▶ Work order:
Which lines in the entries below contain the string "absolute"? Show each of them in full.

▶ Input data:
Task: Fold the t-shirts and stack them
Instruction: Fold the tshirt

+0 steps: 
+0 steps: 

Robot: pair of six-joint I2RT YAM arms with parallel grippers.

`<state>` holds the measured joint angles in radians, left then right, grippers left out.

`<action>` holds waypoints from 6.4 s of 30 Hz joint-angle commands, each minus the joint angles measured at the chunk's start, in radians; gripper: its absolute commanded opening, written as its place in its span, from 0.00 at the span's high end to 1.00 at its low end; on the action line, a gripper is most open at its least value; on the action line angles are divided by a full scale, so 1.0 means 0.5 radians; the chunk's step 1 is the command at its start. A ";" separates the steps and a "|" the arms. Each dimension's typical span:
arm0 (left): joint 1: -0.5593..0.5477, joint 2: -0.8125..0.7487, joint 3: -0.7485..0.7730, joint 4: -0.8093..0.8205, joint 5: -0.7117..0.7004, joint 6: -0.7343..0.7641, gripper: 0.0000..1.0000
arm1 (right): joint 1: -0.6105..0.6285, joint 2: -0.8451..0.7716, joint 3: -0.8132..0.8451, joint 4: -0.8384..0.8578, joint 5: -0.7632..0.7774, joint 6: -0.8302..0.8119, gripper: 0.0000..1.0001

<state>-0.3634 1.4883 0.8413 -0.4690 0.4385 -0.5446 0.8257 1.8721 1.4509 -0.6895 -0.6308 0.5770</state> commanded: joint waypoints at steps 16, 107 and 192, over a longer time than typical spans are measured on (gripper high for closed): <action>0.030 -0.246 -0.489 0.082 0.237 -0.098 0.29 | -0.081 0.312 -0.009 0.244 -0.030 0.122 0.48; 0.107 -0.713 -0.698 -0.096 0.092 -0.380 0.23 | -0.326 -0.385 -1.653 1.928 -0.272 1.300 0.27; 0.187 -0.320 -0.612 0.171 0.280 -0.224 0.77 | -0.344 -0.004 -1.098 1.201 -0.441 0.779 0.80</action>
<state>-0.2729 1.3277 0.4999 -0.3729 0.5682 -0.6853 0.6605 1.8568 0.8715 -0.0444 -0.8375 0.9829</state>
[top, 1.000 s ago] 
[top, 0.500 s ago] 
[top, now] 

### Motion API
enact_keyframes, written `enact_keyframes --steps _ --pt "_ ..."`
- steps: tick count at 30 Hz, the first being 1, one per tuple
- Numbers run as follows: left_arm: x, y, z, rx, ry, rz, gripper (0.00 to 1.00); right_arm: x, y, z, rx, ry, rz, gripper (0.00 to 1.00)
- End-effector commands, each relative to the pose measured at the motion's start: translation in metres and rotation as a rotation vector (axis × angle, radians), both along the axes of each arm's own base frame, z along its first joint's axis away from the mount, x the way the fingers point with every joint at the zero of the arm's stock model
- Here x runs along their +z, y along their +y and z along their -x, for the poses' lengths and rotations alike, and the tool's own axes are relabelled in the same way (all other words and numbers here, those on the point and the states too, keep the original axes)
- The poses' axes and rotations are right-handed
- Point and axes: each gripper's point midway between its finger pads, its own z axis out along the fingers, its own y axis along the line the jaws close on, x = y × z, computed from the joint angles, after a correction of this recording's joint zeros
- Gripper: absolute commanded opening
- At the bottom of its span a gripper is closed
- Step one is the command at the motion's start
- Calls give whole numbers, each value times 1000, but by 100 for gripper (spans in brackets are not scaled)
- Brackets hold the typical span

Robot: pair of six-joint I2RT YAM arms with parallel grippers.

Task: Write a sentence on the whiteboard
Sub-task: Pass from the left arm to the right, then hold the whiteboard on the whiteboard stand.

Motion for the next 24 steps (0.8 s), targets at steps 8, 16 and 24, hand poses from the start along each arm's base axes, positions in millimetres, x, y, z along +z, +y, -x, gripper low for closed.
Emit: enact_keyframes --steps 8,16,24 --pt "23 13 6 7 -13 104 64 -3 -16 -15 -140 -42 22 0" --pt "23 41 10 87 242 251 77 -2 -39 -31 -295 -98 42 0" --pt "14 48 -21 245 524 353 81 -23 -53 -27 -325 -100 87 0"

▶ Task response:
`<action>` holds waypoints from 6.4 s of 30 Hz joint-angle commands, each minus the joint angles measured at the chunk's start, in radians; gripper: its absolute commanded opening, written as its place in its span, from 0.00 at the span's high end to 1.00 at its low end; on the action line, a gripper is most open at its least value; on the action line angles are divided by a full scale, so 1.0 means 0.5 radians; the chunk's step 1 is the command at its start. A ";" separates the steps and a "|" the arms. Each dimension's typical span:
- Gripper: absolute commanded opening

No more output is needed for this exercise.